§ **What the task asks**:
Reproduce, exactly and in full, only the lines below from the one containing "Located for you" through the one containing "Q: Report the".

§ **Exercise data**:
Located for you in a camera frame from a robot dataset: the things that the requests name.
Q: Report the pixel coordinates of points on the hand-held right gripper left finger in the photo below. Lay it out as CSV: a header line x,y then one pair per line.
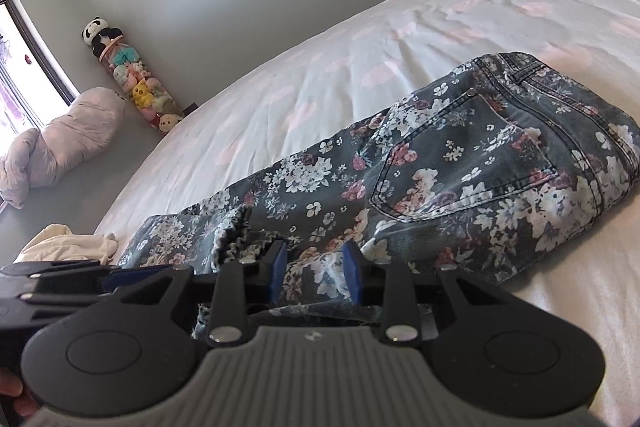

---

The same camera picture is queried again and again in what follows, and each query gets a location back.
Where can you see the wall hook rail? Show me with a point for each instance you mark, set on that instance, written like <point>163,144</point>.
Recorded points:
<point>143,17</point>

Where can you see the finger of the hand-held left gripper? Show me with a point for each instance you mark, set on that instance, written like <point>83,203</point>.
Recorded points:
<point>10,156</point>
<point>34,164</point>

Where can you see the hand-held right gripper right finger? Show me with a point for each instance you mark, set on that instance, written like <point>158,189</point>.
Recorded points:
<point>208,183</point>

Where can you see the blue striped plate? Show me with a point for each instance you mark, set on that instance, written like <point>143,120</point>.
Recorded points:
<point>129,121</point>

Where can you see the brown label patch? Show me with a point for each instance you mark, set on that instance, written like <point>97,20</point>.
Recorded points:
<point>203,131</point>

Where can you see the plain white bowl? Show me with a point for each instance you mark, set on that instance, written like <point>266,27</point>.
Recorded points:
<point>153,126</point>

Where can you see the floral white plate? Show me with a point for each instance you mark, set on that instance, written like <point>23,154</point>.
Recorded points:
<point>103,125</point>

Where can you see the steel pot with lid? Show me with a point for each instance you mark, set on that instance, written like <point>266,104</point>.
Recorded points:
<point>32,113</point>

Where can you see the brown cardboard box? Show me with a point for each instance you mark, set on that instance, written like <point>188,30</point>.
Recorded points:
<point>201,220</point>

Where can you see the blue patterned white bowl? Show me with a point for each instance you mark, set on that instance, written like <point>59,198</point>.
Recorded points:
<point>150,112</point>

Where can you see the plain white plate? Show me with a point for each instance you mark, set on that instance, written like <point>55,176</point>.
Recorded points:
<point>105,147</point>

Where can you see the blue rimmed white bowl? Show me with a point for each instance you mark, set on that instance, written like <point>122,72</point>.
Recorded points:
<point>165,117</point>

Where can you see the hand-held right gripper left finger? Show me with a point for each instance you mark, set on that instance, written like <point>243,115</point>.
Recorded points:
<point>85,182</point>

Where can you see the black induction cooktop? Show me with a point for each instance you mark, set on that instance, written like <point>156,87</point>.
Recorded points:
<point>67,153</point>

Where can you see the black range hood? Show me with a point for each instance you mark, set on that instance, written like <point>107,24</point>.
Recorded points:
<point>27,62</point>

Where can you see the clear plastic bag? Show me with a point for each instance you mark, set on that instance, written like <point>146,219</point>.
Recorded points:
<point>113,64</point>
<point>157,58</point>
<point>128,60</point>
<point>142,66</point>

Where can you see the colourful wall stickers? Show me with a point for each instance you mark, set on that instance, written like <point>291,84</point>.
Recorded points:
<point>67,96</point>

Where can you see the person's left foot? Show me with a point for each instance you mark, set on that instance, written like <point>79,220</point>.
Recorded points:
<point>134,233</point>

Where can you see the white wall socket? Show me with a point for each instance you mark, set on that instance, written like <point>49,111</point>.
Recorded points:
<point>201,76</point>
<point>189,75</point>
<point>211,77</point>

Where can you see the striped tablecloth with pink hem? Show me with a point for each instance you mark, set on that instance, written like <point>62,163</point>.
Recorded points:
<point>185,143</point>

§ **Solution to this problem**:
Located for you in a camera frame from a robot dataset: the things that the requests name.
Q: Report the pixel coordinates of points on the hand-held right gripper left finger in the photo below. Lay it out as CSV: a header line x,y then one pair per line.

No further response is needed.